We first derive the recursion of \(R'(k),U(k),\) and \(V(k)\) defined in chapter 7.

9.1 \(U(k)\) and \(V(k)\)

To keep the consistency in notation, we still use \(h(X)=\frac{1}{n}\mathbf{1}^T\nabla F(X)\), which the authors denote as \(\bar\nabla F(X)\). Let \(\bar g(k)=\frac{1}{n}\mathbf{1}^TG(X(k),\boldsymbol\xi(k))\)⁶. The idea is the same as that in (4.3), we have \[\begin{align} \bar x(k+1)-x^*&=\bar x(k)-\alpha_k\left[\bar g(k)-\frac{1}{n}\mathbf{1}^T\nabla F(X(k))\right]-\\ &\alpha_k\left[\frac{1}{n}\mathbf{1}^T\nabla F(X(k))-\nabla f(\bar x(k))\right]-\alpha_k\nabla f(\bar x(k))-x^*\\ &:=(\bar x(k)-\alpha_k\nabla f(\bar x(k))-x^*)-\alpha_k(\bar g(k)-h(X(k)))-\\ &\alpha_k(h(X(k))-\nabla f(\bar x(k))) \tag{9.1} \end{align}\]

Then we can use lemma 4.1 and assumption 4.1. Moreover, we use \(|\langle a,b\rangle|\leq \Vert a\Vert \cdot\Vert b\Vert\) to deal with \(<\bar x(k)-\alpha_k\nabla f(\bar x(k))-x^*,\nabla f(\bar x(k))-h(X(k))>\). Then take expectation conditioned on \(X(k)\), we have lemma 9.1.

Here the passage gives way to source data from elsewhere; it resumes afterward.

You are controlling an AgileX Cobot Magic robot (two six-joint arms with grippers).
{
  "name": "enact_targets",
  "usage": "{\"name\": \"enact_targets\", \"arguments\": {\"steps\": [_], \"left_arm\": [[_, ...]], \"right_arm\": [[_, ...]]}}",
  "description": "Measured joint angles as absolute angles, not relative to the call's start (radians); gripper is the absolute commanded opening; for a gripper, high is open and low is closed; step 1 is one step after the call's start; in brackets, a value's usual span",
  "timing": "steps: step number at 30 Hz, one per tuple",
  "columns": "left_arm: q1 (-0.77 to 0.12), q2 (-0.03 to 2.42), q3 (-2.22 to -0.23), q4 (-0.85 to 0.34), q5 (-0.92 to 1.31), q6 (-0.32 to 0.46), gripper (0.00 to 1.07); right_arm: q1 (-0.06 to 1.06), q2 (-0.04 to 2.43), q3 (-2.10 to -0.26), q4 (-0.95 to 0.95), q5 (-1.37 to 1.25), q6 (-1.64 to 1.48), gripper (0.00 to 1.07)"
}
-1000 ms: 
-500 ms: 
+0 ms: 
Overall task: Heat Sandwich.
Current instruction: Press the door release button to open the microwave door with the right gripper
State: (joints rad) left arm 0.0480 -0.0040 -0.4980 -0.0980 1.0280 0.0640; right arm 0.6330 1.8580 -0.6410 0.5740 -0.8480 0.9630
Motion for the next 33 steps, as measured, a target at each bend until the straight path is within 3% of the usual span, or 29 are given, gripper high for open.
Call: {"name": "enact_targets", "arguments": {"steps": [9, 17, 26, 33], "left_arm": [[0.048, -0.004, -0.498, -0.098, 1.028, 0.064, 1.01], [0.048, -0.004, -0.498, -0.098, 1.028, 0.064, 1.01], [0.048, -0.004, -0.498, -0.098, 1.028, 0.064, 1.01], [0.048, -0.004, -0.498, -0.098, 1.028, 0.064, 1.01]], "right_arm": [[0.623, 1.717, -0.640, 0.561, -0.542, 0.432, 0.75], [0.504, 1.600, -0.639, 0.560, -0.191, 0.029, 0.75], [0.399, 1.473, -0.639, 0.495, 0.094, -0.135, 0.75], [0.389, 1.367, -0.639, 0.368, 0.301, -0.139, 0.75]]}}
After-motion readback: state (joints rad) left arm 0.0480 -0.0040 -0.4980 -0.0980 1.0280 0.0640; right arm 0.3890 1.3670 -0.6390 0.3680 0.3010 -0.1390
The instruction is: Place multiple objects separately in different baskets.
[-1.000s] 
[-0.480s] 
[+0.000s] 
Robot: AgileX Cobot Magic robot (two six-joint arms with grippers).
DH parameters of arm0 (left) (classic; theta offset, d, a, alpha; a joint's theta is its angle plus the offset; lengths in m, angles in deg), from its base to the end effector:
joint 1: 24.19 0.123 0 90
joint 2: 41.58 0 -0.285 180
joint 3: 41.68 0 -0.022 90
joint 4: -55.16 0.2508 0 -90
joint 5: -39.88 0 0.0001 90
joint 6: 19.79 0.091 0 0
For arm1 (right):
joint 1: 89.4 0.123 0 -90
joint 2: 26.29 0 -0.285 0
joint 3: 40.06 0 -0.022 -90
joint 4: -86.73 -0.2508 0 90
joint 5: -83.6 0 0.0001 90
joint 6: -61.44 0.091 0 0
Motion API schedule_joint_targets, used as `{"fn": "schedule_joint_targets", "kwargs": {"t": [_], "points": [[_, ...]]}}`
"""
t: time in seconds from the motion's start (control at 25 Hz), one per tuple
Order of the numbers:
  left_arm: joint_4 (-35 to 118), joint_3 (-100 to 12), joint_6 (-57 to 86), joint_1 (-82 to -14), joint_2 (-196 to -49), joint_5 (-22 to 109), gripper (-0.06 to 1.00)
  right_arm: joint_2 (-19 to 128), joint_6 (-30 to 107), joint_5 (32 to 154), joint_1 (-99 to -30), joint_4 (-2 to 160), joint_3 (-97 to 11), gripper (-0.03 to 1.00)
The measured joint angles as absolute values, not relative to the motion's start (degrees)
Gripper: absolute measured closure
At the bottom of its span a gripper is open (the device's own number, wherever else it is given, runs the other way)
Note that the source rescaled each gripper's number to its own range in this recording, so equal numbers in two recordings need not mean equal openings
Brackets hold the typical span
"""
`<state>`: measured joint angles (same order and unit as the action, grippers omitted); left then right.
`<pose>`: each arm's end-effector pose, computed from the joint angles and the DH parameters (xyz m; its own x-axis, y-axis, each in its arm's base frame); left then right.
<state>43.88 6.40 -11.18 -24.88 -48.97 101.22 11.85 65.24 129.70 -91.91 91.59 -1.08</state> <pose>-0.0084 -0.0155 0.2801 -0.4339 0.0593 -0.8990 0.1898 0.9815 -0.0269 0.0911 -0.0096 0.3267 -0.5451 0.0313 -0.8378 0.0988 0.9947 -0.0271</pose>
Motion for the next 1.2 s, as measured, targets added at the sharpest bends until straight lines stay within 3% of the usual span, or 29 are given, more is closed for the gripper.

Lemma 9.1 For algorithm 7.1, \(\forall k\geq0\), we have, \[\begin{align} &E\left[\left\|\bar{x}(k+1)-x^{*}\right\|^{2} | X(k)\right] \leq\left\|\bar{x}(k)-\alpha_{k} \nabla f(\bar{x}(k))-x^{*}\right\|^{2}\\ &+\frac{2 \alpha_{k} L}{\sqrt{n}}\left\|\bar{x}(k)-\alpha_{k} \nabla f(\bar{x}(k))-x^{*}\right\|\|X(k)-\mathbf{1} \bar{x}(k)\|+\frac{\alpha_{k}^{2} L^{2}}{n}\|X(k)-\mathbf{1} \bar{x}(k)\|^{2}+\frac{\alpha_{k}^{2} \sigma^{2}}{n} \end{align}\]

From lemma 9.1, let \(\alpha_k=\frac{1}{\mu k}<\frac{2}{\mu+L}\), use lemma 3.4, and take full expectation on both sides, we derive lemma 7.2 in chapter 7. \[\begin{align} U(k+1)&\leq (1-\frac{1}{k})^2 U(k)+\frac{2L(1-\frac{1}{k})}{\mu k\sqrt{n}}E\left[\Vert \bar x(k)-x^*\Vert\cdot \Vert x(k)-\mathbf{1}\bar x(k)\Vert\right]+\\ &\frac{L^2}{\mu^2 k^2n}V(k)+\frac{\sigma^2}{\mu^2k^2n}\\ &\leq (1-\frac{1}{k})^2 U(k)+\frac{2L}{\mu\sqrt{n}}\frac{\sqrt{U(k)V(k)}}{k}+\frac{L^2}{\mu^2 k^2n}V(k)+\frac{\sigma^2}{\mu^2k^2n} \end{align}\]

Where We use Cauchy-Schwartz inequality in the second inequality.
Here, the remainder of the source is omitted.